No acquiescence, forbearance, delay or indulgence by Us in enforcing any of the terms of this Agreement or the granting of time by Us to the Client shall prejudice, affect or restrict the rights and powers of Us hereunder.



If any provision in these terms and conditions is held by any competent court or other authority to be invalid or unenforceable in whole or in part, the validity of the other provisions of these terms and conditions and the remainder of the provision in question shall remain in force and effect and the invalid or unenforceable provision or part of a provision shall be replaced by a valid and enforceable provision or part of a provision reflecting as closely as possible the wording and commercial intention of the invalid or unenforceable provision.

Entire agreement

16.1.   Subject to clause 2.3, these terms and conditions and the Specific Terms agreed by the Parties constitute the whole Agreement between the parties and supersede all previous written or oral arrangements between the Parties relating to its subject matter.

16.2.   Each party acknowledges that, in entering into this Agreement, it has not relied on, and shall have no right or remedy in respect of, any statement, representation, assurance or warranty (whether made negligently or innocently) other than as expressly set out in these terms and conditions.

Governing law

The Agreement shall be governed by and construed in accordance with the laws of England and Wales.


18.1. Any complaints regarding the Service, including, without limitation, any claims of damage to any Client property shall be made in writing to the above address within 24 hours of performance of the Service with full supporting photographic evidence;

18.2. The Parties shall attempt to resolve any dispute arising out of or relating to this Agreement through negotiations between senior executives of the Parties or their appointed representatives.

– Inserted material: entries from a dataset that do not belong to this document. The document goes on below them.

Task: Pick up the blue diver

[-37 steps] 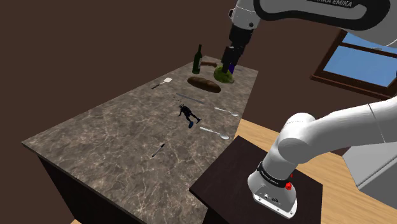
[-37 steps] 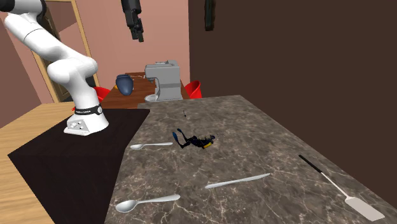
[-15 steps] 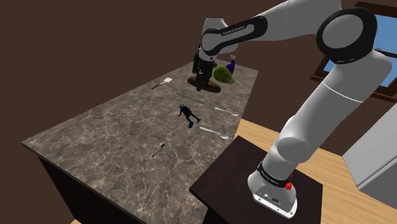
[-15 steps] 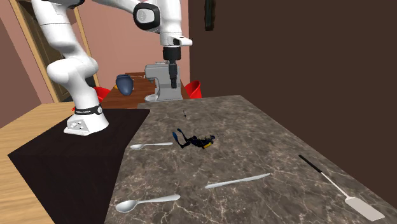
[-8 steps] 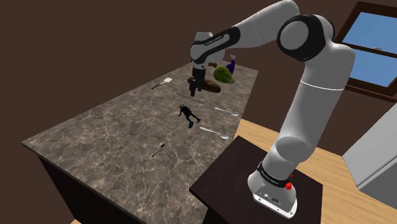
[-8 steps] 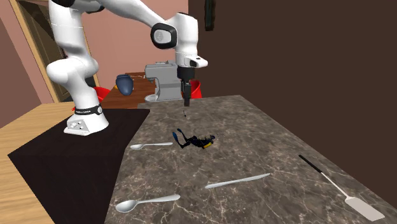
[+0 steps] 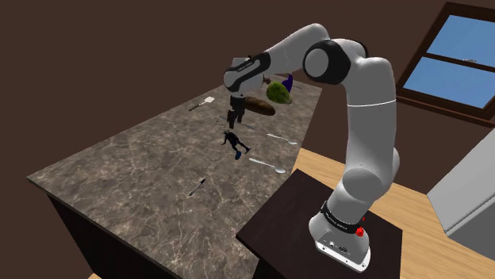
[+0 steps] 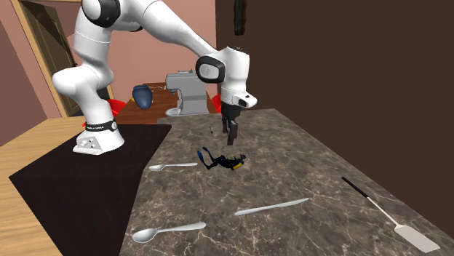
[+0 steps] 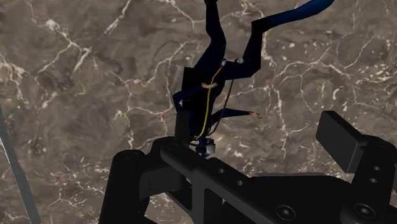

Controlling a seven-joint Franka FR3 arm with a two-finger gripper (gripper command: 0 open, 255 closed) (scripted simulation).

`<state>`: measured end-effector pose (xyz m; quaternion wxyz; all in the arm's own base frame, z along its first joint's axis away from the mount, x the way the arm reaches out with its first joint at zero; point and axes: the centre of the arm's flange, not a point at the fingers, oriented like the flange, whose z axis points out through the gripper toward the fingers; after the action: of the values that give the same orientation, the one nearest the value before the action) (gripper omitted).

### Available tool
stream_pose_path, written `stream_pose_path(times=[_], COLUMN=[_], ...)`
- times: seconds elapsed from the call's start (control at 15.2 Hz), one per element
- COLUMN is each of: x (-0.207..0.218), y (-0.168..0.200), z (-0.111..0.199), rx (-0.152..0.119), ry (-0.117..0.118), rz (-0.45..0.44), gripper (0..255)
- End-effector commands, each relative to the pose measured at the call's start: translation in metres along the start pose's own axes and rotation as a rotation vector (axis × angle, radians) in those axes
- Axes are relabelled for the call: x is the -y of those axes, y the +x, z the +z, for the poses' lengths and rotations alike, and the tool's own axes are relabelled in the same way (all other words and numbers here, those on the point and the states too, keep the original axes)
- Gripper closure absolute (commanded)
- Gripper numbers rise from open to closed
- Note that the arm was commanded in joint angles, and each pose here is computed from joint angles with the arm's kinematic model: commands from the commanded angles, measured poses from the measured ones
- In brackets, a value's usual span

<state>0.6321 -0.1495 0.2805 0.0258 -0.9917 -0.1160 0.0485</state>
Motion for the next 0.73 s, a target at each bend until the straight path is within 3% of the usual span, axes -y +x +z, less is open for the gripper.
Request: stream_pose_path(times=[0.0,0.26,0.66], x=[-0.011,-0.032,-0.034], y=[0.016,0.047,0.05], z=[0.02,0.061,0.088], rx=[0.011,0.031,0.032], ry=[0.013,0.037,0.037], rz=[-0.009,-0.025,-0.025], gripper=[0,0,0])
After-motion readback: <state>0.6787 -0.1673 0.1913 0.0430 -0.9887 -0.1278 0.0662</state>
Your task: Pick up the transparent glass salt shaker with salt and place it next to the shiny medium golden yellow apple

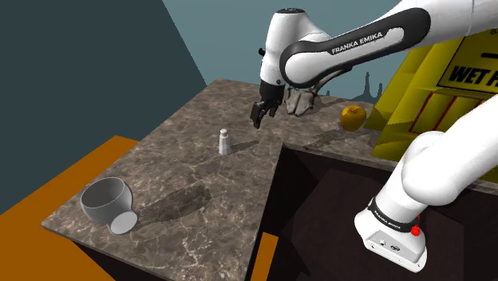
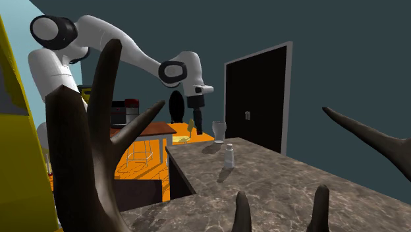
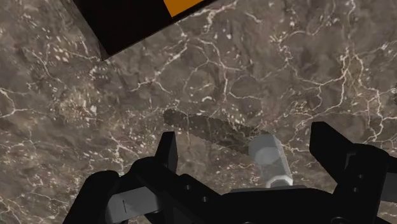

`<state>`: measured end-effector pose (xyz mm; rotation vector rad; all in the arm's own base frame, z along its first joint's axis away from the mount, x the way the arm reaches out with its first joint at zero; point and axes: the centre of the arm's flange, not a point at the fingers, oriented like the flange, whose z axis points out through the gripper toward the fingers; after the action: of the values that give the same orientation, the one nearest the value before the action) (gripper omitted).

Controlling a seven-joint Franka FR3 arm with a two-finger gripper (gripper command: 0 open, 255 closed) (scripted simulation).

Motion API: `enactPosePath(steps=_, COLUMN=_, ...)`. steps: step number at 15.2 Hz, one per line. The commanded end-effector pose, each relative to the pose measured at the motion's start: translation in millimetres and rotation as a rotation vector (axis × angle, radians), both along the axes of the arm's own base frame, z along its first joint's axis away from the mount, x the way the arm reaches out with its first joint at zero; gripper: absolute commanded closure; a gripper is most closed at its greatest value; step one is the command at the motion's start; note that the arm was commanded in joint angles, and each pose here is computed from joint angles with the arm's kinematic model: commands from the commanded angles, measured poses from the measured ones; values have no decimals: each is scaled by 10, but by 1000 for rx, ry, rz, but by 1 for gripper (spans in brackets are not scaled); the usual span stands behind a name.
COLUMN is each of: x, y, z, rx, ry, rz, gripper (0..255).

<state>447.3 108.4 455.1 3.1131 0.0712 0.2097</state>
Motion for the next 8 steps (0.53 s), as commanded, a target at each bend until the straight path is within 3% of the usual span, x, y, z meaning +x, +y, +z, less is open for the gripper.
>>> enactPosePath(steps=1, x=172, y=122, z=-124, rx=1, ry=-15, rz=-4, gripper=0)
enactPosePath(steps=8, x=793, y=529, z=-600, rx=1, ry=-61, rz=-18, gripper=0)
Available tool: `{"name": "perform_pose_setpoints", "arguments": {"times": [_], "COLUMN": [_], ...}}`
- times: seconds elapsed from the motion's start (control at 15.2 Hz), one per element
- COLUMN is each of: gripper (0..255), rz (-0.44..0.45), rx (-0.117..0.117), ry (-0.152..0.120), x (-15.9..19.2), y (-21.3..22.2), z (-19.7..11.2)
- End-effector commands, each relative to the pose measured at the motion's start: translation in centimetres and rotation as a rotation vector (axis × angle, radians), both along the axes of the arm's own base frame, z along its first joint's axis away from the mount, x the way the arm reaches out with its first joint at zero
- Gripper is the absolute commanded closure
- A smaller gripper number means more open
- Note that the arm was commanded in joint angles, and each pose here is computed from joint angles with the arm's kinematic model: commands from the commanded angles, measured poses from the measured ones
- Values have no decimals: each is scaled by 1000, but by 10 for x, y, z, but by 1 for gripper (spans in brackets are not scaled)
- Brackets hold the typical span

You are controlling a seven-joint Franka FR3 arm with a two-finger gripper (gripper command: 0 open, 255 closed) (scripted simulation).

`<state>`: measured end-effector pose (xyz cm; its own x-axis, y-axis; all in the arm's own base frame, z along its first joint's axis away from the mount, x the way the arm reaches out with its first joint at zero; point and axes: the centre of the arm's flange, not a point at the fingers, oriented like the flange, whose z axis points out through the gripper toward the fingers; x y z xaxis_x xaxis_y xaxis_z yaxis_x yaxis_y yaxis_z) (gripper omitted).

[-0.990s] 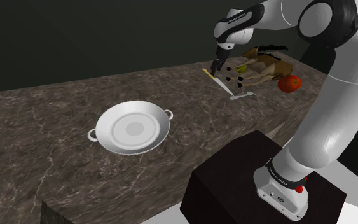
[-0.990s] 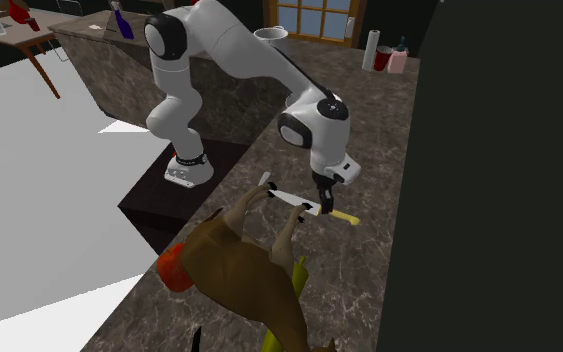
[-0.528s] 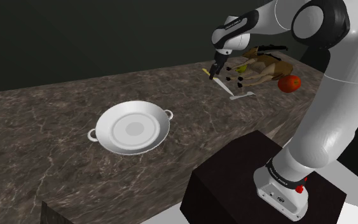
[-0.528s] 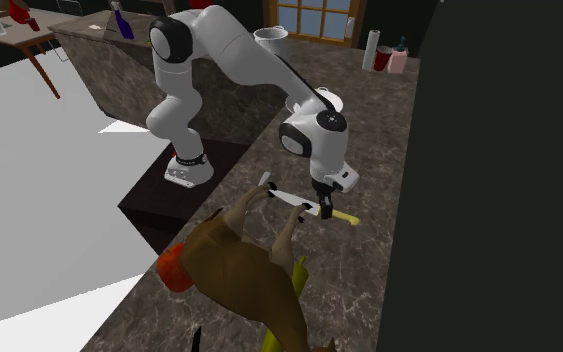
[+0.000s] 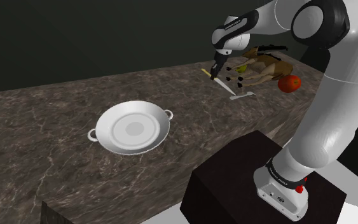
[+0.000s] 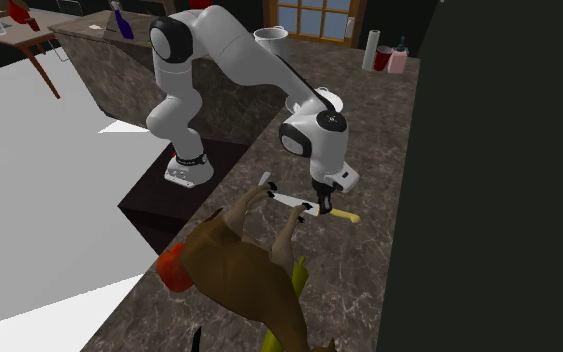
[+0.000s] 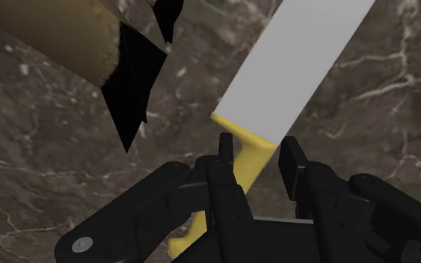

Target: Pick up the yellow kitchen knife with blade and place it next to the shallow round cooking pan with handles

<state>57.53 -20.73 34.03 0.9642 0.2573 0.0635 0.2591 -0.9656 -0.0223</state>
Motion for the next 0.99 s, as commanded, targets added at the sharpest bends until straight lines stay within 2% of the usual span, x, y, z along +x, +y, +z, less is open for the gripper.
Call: {"name": "perform_pose_setpoints", "arguments": {"times": [0.0,0.4,0.92], "gripper": [255,255,255], "rz": [0,0,0], "rx": [0,0,0], "ry": [0,0,0], "x": [0,0,0], "y": [0,0,0], "z": [0,0,42]}}
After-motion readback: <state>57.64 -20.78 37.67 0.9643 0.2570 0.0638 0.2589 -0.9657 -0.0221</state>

Jurisdiction and adjudication


19.1.   Subject to clause 19.2, the Willesden County Court shall have exclusive jurisdiction to consider any and all disputes arising out of or in connection with this Agreement.

19.2.   If the Agreement is a Construction Contract for the purposes of s. 104 and 105 of the Housing Grants, Construction and Regeneration Act:

any dispute between the Parties which cannot be resolved amicably shall be submitted for adjudication in accordance with s. 108 of that Act and the Adjudication Scheme referred to therein;
the parties appoint Charles Brown of Charles Brown Solicitors, Quoin House, Alfred Road, Sutton, Surrey, SM1 4RR, www.charles-brown.co.uk of the Technology and Construction Solicitors Association as the Adjudicator for any matter to be submitted for adjudication, save that if he is for any reason unable or unwilling to act, the Technology and Construction Solicitors Association shall be the adjudicator nomination body authorised to appoint an alternative adjudicator.
during any adjudication process, the appointed adjudicator shall have the power to allocate fees and expenses among the Parties.